Peter Lee


The abrupt curtailment on May 7 of the bandh or general strike in Kathmandu called by the United Communist Party Nepal-Maoist (UCPN-M) seemed to demonstrate the limits of the Maoists’ popular support. However, this apparent setback reflects a deal to smooth the Maoists’ re-entry into Nepal’s government as China and Western powers try to bring an end to months of unproductive and potentially violent deadlock. Beijing looks forward to the formation of a consensus government incorporating the Maoists and responsive to China’s concerns.  

India, on the other hand, must ponder if it is ready to resign itself to the loss of a compliant if ineffectual client regime in Kathmandu.


New Delhi orchestrated the entry of the Maoist insurgents into mainstream politics. Then, alarmed by the Maoists’ victories in the 2008 parliamentary elections, it propped up a rump government of democratic parties that has been able to exclude the Maoists from civilian power, but unable to win widespread respect and support. Concurrently, India ramped up its ties with the reliably anti-Maoist Nepalese army, raising the specter ofmilitary intervention and a return to civil war if the process of political reconciliation collapsed.
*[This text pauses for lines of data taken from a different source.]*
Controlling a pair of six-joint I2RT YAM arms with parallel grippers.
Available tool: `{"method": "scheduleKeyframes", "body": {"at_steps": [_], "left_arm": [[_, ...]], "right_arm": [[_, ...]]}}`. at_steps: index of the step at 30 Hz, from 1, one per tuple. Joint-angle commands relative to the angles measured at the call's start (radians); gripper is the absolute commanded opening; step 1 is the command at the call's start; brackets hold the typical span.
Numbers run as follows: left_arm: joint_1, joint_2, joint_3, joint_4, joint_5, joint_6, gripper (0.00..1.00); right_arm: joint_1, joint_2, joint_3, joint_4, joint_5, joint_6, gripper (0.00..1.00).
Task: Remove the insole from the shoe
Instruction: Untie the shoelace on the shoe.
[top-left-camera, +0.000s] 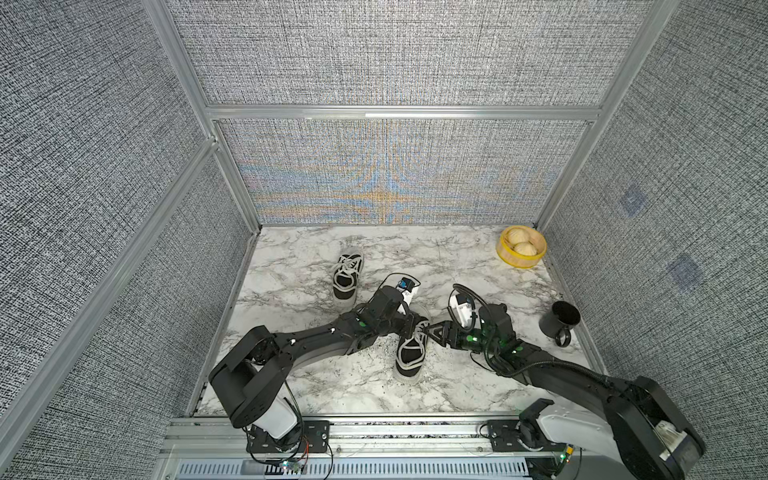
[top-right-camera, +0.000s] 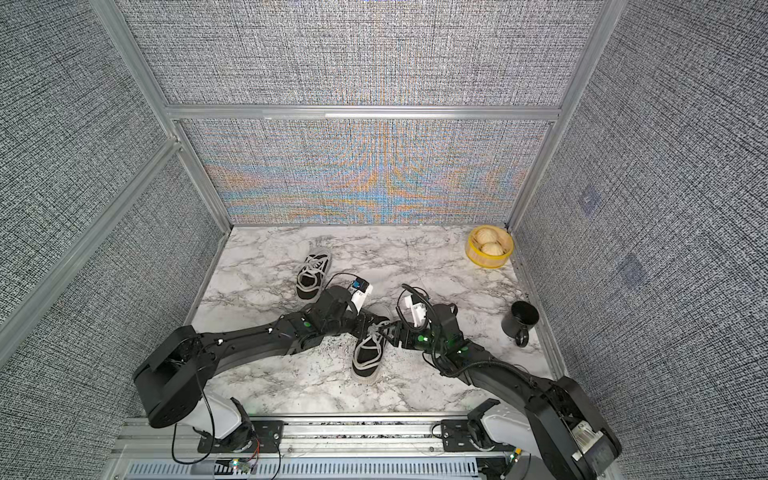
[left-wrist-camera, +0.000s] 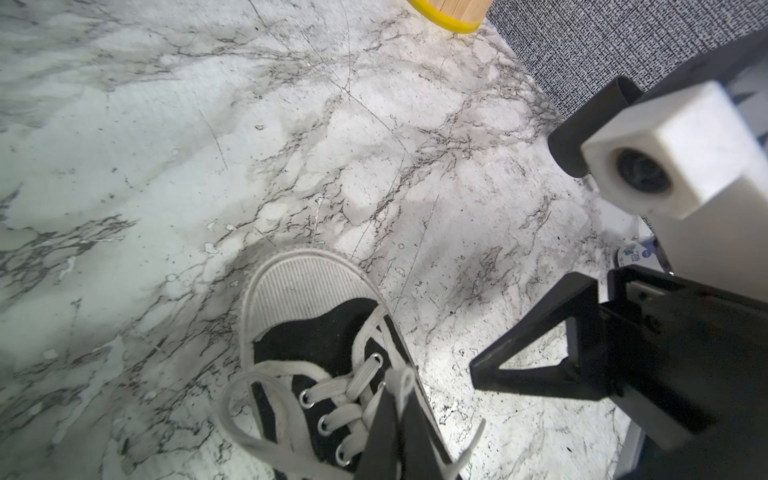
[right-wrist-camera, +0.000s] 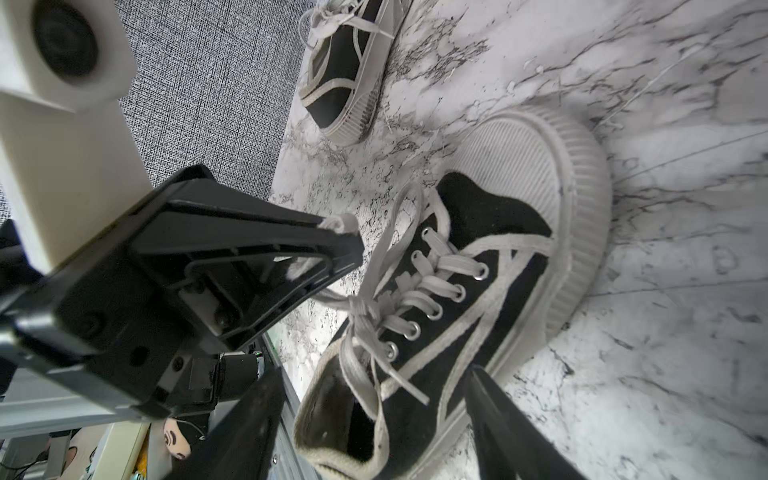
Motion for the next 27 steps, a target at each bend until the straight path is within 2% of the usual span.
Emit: {"method": "scheduleKeyframes", "body": {"at_steps": [1,5,9,15,21,25,27], "left_arm": [[0.003,-0.009,-0.007,0.005,-0.01,-0.001,0.01],[0.002,-0.007,-0.01,0.009,-0.006,-0.003,0.01],[0.003,-0.006,-0.005,0.007,-0.008,-0.002,0.01],[0.002,-0.006,-0.004,0.004,-0.005,-0.004,0.01],[0.003,-0.002,-0.004,0.005,0.0,-0.003,0.01],[0.002,-0.008,-0.004,0.003,0.0,-0.001,0.04],[0.003,-0.014,-0.004,0.001,-0.005,0.001,0.09]], "right_arm": [[-0.001,0.011,0.004,-0.009,0.007,-0.007,0.73],[0.009,0.063,0.018,0.044,-0.064,0.007,0.7],[0.02,0.107,0.031,0.103,-0.101,0.031,0.63],[0.02,0.129,0.028,0.143,-0.115,0.057,0.39],[0.02,0.142,0.036,0.146,-0.104,0.063,0.22],[0.02,0.146,0.046,0.138,-0.095,0.064,0.01],[0.02,0.135,0.051,0.124,-0.088,0.056,0.0]]}}
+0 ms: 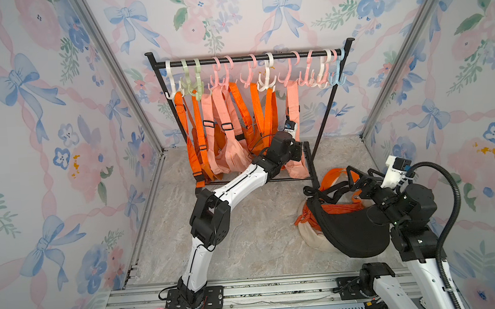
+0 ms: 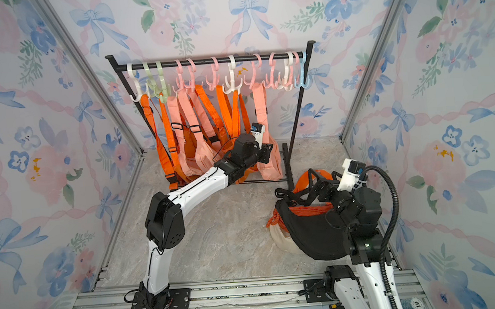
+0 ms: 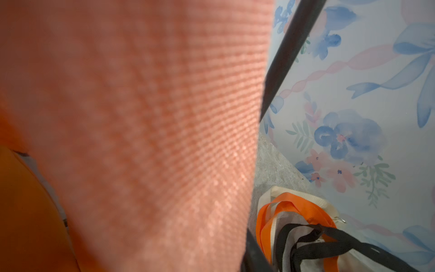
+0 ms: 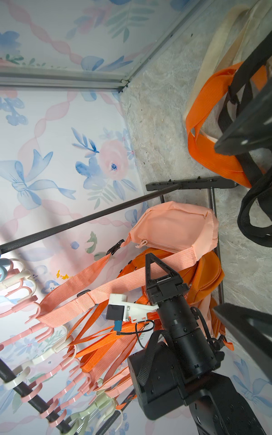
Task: Take the bag off the hook
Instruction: Pick up the bag from the hook.
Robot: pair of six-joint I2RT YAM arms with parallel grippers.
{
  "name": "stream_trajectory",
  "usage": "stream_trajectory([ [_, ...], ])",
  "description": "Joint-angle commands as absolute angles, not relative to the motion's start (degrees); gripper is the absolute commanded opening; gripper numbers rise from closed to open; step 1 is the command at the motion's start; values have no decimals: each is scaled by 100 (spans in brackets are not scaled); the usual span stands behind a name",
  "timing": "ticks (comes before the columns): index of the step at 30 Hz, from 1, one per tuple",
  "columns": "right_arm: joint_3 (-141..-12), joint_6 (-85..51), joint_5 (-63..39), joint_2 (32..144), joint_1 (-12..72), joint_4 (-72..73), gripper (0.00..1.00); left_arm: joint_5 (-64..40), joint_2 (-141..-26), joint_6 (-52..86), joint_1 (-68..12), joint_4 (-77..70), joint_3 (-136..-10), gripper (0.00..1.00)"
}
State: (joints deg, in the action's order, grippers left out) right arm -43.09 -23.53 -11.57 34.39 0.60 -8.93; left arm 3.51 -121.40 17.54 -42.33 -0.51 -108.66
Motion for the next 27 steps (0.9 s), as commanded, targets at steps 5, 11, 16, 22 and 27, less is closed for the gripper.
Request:
stream_trajectory([
  [5, -4270, -2348, -1100, 3837, 314, -249, 100, 181, -11778, 1810, -4148, -321, -10652, 0],
  [11, -4379, -2050, -959, 4321, 582, 11, 100, 109, -11042, 1871, -4148, -671, -9803, 0],
  [16, -4520, -1874, -962, 4752, 597, 450, 100, 174, -10468, 1792, -4148, -737, -9264, 0],
  [22, -4786, -1579, -1455, 5598, 553, 1217, 100, 270, -9989, 1649, -4112, -511, -9039, 0],
  [27, -5307, -1524, -1633, 6245, 685, 1387, 99, 315, -9651, 1626, -4039, -400, -8777, 0],
])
Faced with Indian stonewalling, the Maoists found a willing ally in Beijing – even though, on ideological grounds, the UCPN-M excoriates the current regime of the Chinese Communist Party as “revisionist”.


During the brief period in 2008 after the election when the Maoists held power, in a conscious and high-profile break with precedent, the prime minister made his first official visit to Beijing instead of New Delhi. During the mortifying anti-Chinese demonstrations in the run-up to the 2008 Beijing Summer Olympic Games, the Maoist government ingratiated itself to China by coming down hard on restive Tibetan refugees in Kathmandu.


Soon after, the Maoists pulled out of the government in a dispute over successful (and somewhat unconstitutional) efforts by Nepal’s (pro-Indian) president to block the Maoists’ attempts to remove the (pro-Indian) chief of army staff.


Since then, in an atmosphere of increasing acrimony and anti-Indian resentment, the Maoists have struggled to push aside the tottering bourgeois edifice of coalition government nominally led by Prime Minister Madhav Kumar Nepal of the Nepali Congress. Together with their People’s Liberation Army (PLA) personnel rusticating in United Nations-supervised cantonments and thuggish Youth Communist League (YCL) street forces, the Maoists are increasingly seen and resented as a part of the problem.


Although the Maoists dominate large areas of the countryside, the urban insurrectionary nut has proved hard to crack.


At the beginning of May, the Maoists mustered over 100,000 supporters to Kathmandu to demand that a Maoist-led administration replace the current order. The government, reportedly with backbone inserted by the Indian government, declined to fold. Western powers met with the Maoists’ leader, Pushpa Kamal Dahal (nom de guerre “Prachanda”, meaning “awesome”) to urge restraint.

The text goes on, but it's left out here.